> [EXERCISE]:
Go through the records and copy each line where the word "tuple" occurs.

======== PROVIDED RECORDS ========

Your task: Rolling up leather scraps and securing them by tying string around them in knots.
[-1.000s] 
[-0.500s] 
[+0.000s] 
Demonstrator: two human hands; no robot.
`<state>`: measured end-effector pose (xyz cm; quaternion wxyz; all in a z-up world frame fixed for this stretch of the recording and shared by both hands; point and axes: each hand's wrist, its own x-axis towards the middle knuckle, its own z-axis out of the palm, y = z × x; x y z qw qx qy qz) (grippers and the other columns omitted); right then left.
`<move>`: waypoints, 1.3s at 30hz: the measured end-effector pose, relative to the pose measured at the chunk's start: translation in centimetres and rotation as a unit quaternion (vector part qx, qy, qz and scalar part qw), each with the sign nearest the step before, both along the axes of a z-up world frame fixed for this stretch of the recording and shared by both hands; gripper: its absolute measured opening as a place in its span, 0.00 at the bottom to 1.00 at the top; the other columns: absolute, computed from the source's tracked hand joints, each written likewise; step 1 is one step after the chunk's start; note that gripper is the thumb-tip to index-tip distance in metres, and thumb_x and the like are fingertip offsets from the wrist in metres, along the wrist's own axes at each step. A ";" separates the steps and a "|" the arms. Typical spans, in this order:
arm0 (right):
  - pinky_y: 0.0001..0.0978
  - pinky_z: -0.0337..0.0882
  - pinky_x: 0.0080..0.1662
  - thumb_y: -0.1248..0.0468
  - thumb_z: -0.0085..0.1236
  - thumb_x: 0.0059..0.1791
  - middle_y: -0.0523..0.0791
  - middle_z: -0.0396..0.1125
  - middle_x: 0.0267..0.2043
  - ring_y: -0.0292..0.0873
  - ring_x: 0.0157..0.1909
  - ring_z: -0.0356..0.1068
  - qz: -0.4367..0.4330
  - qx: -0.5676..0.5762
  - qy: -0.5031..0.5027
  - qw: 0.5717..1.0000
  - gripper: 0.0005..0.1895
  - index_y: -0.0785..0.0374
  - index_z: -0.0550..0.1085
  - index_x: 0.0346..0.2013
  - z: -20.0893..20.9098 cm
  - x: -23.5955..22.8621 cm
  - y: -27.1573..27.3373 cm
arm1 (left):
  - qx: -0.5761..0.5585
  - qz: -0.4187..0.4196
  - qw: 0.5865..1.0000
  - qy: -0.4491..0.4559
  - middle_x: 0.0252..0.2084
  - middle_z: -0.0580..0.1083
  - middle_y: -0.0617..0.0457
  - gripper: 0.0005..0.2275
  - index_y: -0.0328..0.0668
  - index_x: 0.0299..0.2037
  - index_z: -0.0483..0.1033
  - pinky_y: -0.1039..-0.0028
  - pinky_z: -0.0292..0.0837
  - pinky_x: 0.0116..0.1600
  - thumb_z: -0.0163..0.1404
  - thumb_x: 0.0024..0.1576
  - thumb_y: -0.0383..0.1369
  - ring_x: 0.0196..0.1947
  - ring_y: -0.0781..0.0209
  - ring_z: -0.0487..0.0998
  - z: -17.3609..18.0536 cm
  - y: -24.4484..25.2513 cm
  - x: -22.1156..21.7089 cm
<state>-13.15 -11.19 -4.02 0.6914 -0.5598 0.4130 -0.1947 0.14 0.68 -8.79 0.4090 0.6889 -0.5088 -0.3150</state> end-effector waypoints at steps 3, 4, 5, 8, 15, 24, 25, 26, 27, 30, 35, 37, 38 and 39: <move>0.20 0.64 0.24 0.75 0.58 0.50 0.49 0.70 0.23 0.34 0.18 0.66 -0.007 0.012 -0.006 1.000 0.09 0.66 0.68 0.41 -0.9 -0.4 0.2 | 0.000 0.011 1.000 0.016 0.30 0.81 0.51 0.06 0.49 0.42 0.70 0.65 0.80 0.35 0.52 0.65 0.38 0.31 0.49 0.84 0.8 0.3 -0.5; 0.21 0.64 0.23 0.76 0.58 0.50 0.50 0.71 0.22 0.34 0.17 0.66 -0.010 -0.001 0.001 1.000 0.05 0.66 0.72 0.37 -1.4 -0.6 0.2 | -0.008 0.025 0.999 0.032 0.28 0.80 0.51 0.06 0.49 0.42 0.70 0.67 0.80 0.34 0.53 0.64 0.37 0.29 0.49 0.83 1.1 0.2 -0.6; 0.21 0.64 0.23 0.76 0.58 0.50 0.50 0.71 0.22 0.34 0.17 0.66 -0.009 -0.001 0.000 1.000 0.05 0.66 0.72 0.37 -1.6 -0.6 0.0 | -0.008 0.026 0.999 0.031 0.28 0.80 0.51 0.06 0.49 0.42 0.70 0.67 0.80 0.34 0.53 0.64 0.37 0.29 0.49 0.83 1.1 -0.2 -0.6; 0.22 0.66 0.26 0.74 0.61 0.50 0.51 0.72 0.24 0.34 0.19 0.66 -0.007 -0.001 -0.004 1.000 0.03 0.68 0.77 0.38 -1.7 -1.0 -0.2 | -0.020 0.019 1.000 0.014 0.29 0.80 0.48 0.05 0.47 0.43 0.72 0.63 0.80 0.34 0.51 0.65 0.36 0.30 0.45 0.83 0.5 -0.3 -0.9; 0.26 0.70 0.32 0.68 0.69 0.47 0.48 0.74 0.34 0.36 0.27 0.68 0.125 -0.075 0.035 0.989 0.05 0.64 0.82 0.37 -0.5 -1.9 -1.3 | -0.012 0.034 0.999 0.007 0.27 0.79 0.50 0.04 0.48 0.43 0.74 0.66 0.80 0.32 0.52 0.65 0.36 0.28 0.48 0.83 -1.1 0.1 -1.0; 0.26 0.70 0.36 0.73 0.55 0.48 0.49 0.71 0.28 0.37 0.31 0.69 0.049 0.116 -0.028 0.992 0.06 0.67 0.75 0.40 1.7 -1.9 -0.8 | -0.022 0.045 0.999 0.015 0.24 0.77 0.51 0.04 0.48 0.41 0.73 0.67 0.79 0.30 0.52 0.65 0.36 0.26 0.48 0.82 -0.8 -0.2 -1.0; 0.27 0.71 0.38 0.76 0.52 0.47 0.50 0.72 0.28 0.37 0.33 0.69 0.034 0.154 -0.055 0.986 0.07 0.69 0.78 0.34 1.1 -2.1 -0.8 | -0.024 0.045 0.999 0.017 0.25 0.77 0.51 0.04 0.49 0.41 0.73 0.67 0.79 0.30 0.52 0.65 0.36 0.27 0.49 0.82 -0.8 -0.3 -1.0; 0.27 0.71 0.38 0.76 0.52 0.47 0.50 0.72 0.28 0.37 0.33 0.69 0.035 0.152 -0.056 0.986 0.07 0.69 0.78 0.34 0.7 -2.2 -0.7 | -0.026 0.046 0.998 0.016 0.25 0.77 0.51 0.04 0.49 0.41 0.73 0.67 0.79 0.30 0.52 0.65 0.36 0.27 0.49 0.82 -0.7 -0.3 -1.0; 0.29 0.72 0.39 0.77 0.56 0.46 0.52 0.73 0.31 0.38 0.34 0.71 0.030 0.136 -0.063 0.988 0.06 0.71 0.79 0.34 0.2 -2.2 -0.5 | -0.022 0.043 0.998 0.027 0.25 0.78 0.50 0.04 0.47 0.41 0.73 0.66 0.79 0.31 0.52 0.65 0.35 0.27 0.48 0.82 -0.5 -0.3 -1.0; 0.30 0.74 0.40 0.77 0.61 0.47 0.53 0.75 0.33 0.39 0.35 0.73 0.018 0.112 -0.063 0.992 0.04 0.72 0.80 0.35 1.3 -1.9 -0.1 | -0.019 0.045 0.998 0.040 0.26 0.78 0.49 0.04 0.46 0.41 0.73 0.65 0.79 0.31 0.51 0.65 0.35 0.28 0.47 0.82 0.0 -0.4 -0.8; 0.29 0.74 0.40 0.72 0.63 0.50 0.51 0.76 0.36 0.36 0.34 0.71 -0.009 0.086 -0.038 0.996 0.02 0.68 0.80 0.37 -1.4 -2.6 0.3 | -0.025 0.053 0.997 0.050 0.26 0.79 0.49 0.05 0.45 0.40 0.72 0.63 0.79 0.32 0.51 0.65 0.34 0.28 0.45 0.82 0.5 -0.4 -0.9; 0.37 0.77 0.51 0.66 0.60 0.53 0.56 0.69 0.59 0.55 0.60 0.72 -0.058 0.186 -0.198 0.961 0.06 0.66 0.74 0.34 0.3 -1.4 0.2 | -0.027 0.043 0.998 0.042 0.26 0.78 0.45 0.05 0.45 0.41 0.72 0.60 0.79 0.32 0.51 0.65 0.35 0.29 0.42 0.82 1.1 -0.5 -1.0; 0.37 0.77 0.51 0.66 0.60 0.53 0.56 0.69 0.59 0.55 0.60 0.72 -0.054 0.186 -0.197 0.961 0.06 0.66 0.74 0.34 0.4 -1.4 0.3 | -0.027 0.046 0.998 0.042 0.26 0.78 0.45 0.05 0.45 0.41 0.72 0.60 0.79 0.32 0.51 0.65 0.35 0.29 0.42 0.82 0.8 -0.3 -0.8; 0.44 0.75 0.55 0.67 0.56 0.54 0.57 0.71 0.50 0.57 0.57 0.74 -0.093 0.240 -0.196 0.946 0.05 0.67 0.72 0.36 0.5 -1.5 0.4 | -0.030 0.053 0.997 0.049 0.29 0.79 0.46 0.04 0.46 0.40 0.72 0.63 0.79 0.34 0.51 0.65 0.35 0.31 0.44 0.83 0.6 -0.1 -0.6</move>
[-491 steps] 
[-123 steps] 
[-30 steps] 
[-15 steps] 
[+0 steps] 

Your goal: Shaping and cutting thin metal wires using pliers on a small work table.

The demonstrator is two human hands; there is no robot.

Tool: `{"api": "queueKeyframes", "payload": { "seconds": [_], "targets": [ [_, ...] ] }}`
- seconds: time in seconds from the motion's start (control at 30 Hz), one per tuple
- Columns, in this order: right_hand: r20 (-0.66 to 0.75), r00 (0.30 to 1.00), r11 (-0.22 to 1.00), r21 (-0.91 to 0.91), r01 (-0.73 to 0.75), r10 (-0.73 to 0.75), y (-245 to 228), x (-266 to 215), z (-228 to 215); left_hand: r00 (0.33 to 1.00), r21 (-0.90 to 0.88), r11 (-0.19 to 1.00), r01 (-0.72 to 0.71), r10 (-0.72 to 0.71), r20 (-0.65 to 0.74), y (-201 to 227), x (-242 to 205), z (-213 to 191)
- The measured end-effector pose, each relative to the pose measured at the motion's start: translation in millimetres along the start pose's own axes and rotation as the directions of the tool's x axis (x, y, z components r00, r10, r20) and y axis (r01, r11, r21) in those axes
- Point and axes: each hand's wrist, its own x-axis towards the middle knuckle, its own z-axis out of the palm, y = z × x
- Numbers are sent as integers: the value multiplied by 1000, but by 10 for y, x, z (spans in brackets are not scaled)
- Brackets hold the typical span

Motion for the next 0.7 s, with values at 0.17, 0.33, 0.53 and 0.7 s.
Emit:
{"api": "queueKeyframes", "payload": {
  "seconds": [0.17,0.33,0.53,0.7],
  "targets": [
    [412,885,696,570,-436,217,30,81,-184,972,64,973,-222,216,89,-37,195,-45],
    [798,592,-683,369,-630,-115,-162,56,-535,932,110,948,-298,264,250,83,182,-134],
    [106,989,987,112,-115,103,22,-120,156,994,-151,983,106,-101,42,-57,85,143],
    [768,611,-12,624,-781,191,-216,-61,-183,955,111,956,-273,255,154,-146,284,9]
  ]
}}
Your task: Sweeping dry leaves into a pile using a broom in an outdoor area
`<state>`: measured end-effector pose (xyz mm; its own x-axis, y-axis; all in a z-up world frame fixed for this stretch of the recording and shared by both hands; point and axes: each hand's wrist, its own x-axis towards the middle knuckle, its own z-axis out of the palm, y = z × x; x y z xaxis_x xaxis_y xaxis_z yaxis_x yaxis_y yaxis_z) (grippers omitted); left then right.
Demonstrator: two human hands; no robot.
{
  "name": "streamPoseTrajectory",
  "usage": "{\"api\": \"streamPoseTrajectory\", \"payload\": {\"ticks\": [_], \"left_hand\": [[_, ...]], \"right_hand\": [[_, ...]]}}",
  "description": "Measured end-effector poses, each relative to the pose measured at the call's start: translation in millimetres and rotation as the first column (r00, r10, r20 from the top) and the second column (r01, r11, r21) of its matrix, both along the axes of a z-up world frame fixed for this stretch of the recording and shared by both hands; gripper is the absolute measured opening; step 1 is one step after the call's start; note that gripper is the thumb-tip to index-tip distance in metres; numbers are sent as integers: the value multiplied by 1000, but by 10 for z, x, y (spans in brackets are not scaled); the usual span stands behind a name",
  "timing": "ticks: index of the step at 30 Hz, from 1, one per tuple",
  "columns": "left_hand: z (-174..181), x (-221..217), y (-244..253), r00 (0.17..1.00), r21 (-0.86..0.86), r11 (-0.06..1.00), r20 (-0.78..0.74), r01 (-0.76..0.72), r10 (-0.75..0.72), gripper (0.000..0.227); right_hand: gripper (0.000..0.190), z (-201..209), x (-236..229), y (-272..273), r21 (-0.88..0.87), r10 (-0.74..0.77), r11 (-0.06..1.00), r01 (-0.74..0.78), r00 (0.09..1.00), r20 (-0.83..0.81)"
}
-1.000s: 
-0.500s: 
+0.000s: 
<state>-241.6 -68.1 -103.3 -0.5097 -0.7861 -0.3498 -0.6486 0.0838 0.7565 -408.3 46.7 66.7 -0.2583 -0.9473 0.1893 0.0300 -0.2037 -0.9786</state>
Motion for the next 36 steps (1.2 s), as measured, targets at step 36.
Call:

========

> [WRITTEN REPLY]:
- seconds: time in seconds from the motion's start (control at 30 Hz), one per tuple
  "timing": "ticks: index of the step at 30 Hz, from 1, one per tuple",

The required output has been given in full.